Likewise, I like to dream and write in my head, spinning stories to myself that are written too fast and fluidly to ever find its place in reality for others to enjoy. I work at writing and publishing fiction but it is work. Besides wanting stories that keep their attention, people want correct spelling, grammar and punctuation. They want consistency and explanation. Many are also interested in ‘facts’.

Facts, bah. I’m a fiction writer.

No matter, they retort.

Bah. They’re such sticklers.

This spin of thoughts spun me back into one of my favorite early albums, Steppenwolf Live’. I wore the vinyl off that mutha. I have several favorite songs from it but went with one that resonates best with me as a dream: Magic Carpet Ride.

Ride with me as the ‘wolf performs it in Santa Monica back in 1970.

Today’s Theme Music

Another from the past, and perhaps a repeat. This one springs from my days in San Antonio, Texas. I was stationed there for various needs three times. This song comes from my third iteration of military life there.

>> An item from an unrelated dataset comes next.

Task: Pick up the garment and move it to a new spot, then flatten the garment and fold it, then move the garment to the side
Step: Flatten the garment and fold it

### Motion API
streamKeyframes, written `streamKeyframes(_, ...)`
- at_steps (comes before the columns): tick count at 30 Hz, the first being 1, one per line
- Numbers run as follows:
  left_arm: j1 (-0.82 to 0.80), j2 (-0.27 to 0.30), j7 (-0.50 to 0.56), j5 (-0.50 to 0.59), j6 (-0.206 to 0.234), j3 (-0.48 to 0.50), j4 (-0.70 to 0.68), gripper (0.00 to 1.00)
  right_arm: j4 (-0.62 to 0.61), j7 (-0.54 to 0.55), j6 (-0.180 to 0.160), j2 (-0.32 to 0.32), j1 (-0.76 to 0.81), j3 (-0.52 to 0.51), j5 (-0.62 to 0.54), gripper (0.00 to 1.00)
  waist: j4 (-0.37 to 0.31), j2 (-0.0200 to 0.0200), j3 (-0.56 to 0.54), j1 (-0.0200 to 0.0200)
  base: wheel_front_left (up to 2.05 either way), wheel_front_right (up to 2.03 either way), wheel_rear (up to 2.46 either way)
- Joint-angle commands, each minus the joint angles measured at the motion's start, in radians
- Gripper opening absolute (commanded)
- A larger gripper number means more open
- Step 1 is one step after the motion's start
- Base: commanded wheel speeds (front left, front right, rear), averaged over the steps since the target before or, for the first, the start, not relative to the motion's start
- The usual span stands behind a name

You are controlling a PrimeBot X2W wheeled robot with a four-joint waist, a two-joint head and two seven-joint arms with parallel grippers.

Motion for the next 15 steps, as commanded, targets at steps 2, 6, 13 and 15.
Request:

Assigned to Randolph-Brooks AFB and Air Training Command, working in the command post in the building called the Taj Mahal, we lived in base housing. We said it was San Antonio but in actuality, it was Universal City. San Antonio seemed like a much smaller, more relaxed town back then. When you drove the loops around the city, you rarely encountered a business and few other vehicles. Not like now, where all the land is filled in.

It was a pleasant assignment, not taxing at all, and quite boring. We were in base housing in a two bedroom/one bath place on the first floor. My cousins were regular visitors, a cool deal. It was Glen who brought the new Pink Floyd album, ‘The Wall’, to my attention. Besides Pink Floyd, Glen was a large fan of Steve Martin and ‘Star Wars’. He now lives just outside of Philly in PA.

So here it be, as heard in 1980, the year after the album was released, as we drove my brown Pontiac Firebird up to Stinky Falls to ride the cold river on inner tubes on a hot summer day, Pink Floyd and ‘Another Brick in the Wall’.

Today’s Theme Music

She blew onto the scene in my mind in 1975. Four years later, she was gone.

Minnie Ripperton hit us with her five-octave prowess via ‘Lovin’ You’ in 1975. In 1976, she was diagnosed with breast cancer and underwent a radical mastectomy . Cancer had already entered her lymphatic system and nothing could be done for her. It was a matter of waiting.

She didn’t shrink away from living or dying. Everything she experienced was shared with the press. We knew her progress as her health declined. Minnie Ripperton became an American Cancer Society spokesperson. More than all of that, she impressed everyone with courage that matched her prodigious talent.

She passed away in 1979, thirty-one years old. It was a short life, but, man, did she live. ‘Lovin’ You’ is easy to sing as you walk through a day, especially if spring is finally beginning to stir.

 

Today’s Theme Music

Today’s song is from a movie. I saw the movie back in the mid-1960s when I was a child. For some reason, it popped into my head last night and stayed awhile.

So, here it is, from the 1965 production of ‘Cinderella’, Leslie Ann Warren singing ‘In My Own Little Corner’. 

Today’s Theme Music

Today’s song is one that used to start up whenever I’d hit the road during my military and civilian career, or during holidays. For a while, it was a lot of traveling. It looks glamorous on paper between all those countries, states and cities, but it wasn’t.